▼▼▼
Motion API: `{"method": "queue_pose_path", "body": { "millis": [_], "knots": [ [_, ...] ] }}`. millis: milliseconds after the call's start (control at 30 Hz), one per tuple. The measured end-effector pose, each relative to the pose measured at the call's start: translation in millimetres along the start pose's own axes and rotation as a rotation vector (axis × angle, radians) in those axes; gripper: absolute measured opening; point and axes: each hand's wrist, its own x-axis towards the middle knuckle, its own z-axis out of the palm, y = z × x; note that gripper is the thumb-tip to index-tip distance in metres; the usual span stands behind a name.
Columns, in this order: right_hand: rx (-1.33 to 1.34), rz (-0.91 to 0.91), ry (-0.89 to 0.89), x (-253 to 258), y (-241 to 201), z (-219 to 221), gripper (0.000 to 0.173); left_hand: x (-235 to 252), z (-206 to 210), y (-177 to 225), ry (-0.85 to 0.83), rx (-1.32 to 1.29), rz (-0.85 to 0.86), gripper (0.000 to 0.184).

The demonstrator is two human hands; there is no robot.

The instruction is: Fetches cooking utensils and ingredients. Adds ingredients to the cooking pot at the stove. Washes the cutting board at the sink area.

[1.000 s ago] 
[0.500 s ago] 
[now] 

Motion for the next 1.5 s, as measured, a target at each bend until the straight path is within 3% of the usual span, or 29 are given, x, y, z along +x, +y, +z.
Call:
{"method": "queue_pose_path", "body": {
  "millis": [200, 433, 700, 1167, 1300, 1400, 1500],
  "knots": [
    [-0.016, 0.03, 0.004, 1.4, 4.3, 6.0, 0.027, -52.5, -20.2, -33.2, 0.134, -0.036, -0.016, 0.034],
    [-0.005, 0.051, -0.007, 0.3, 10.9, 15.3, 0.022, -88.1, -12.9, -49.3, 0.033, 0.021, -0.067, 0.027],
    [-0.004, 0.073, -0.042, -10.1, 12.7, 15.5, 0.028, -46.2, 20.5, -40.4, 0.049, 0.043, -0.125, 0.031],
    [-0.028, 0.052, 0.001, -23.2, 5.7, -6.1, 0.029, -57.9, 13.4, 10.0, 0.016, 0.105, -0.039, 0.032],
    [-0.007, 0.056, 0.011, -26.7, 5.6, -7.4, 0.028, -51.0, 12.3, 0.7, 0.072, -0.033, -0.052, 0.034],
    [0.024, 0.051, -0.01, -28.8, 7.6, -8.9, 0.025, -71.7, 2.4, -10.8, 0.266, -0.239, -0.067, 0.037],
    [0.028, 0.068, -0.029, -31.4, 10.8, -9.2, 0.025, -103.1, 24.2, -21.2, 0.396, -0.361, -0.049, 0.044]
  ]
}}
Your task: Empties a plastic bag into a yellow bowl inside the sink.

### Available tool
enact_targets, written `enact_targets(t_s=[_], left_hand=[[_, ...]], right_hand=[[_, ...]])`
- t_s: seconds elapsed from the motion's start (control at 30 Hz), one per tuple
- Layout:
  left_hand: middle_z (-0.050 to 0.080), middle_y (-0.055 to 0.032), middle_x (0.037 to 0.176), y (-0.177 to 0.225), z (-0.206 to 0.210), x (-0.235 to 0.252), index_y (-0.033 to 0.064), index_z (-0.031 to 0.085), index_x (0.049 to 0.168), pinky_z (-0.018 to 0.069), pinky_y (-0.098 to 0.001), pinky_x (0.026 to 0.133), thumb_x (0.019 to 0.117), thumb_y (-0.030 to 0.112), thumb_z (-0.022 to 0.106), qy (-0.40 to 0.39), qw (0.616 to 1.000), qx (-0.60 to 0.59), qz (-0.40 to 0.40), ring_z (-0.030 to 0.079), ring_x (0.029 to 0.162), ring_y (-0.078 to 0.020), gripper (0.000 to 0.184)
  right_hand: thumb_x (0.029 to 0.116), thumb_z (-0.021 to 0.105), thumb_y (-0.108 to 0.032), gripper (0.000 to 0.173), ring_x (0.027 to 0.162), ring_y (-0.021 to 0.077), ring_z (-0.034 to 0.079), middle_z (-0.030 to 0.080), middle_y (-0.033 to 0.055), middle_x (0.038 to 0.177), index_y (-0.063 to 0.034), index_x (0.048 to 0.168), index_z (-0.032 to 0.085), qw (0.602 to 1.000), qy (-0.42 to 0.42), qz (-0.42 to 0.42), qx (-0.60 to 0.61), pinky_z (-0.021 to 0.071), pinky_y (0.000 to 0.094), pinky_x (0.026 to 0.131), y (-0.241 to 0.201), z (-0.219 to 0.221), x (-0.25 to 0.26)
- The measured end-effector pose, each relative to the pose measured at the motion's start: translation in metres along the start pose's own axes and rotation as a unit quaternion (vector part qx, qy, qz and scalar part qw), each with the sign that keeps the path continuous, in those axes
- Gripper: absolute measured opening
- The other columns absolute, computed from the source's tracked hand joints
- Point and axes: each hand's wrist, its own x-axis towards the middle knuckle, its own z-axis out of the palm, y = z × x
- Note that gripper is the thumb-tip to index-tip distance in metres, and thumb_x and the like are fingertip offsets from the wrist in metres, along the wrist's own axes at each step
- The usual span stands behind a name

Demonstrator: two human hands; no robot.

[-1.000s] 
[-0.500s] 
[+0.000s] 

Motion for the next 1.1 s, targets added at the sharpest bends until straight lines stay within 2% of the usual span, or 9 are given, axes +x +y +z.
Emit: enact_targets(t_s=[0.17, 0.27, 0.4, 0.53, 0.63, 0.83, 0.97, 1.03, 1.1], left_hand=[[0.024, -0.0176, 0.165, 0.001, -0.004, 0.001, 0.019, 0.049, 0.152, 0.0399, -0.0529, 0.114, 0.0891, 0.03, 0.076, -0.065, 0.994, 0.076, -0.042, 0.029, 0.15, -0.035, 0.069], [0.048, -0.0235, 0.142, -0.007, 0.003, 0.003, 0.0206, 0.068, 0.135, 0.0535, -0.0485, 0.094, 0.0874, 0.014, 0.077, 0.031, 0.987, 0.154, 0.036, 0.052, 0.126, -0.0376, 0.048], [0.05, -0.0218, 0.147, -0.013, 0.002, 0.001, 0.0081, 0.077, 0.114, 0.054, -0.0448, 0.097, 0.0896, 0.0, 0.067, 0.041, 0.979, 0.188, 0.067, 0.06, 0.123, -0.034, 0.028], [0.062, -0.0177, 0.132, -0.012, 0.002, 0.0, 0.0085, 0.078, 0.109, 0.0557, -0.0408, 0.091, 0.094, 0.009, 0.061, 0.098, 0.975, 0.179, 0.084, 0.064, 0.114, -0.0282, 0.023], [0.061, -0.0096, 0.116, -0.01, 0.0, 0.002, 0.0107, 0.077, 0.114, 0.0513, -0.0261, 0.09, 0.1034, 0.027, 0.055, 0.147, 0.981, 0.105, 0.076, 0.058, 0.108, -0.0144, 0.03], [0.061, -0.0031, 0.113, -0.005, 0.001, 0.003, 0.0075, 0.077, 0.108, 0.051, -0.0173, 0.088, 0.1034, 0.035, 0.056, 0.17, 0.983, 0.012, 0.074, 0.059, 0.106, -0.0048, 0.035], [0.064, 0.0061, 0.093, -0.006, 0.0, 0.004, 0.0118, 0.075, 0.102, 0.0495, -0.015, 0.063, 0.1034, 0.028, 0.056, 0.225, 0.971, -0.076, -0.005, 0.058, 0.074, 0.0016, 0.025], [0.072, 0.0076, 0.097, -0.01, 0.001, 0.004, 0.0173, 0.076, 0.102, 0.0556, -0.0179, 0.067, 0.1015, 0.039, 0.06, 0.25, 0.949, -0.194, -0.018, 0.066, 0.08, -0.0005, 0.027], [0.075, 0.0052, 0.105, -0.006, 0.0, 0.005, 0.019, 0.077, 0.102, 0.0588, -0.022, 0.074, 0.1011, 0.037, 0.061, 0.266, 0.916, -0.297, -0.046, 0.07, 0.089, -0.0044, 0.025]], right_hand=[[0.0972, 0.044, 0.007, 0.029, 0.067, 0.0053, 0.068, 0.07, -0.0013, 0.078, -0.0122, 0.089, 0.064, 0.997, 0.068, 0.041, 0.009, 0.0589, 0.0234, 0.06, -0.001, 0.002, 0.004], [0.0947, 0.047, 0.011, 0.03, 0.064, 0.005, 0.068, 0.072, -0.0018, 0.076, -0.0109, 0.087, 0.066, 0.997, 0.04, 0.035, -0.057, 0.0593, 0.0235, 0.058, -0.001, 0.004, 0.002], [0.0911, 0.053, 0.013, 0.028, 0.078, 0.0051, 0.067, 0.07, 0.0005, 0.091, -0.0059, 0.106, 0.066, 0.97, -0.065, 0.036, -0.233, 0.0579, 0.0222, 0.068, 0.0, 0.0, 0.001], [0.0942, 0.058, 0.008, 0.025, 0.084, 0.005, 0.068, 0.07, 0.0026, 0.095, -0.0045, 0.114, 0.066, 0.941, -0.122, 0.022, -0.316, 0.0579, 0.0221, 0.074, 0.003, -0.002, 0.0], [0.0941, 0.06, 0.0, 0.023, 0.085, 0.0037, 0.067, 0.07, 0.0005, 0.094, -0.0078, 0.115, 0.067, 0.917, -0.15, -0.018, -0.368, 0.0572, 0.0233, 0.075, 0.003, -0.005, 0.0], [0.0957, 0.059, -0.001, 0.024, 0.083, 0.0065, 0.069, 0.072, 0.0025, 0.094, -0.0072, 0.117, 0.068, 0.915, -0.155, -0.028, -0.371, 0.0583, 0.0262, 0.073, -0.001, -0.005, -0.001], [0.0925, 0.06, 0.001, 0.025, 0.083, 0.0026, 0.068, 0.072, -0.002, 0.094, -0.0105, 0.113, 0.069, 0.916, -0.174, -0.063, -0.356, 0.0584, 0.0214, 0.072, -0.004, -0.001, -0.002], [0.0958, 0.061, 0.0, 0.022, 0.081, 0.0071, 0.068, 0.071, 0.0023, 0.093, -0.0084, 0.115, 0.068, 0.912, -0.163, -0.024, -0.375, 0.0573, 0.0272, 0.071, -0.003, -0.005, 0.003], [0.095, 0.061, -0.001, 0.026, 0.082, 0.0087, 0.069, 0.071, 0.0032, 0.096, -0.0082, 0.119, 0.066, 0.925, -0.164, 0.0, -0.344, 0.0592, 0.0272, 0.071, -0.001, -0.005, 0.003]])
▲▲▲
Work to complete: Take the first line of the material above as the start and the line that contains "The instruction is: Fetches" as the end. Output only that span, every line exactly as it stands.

Reply to the task:
Motion API: `{"method": "queue_pose_path", "body": { "millis": [_], "knots": [ [_, ...] ] }}`. millis: milliseconds after the call's start (control at 30 Hz), one per tuple. The measured end-effector pose, each relative to the pose measured at the call's start: translation in millimetres along the start pose's own axes and rotation as a rotation vector (axis × angle, radians) in those axes; gripper: absolute measured opening; point and axes: each hand's wrist, its own x-axis towards the middle knuckle, its own z-axis out of the palm, y = z × x; note that gripper is the thumb-tip to index-tip distance in metres; the usual span stands behind a name.
Columns, in this order: right_hand: rx (-1.33 to 1.34), rz (-0.91 to 0.91), ry (-0.89 to 0.89), x (-253 to 258), y (-241 to 201), z (-219 to 221), gripper (0.000 to 0.173); left_hand: x (-235 to 252), z (-206 to 210), y (-177 to 225), ry (-0.85 to 0.83), rx (-1.32 to 1.29), rz (-0.85 to 0.86), gripper (0.000 to 0.184).

The demonstrator is two human hands; there is no robot.

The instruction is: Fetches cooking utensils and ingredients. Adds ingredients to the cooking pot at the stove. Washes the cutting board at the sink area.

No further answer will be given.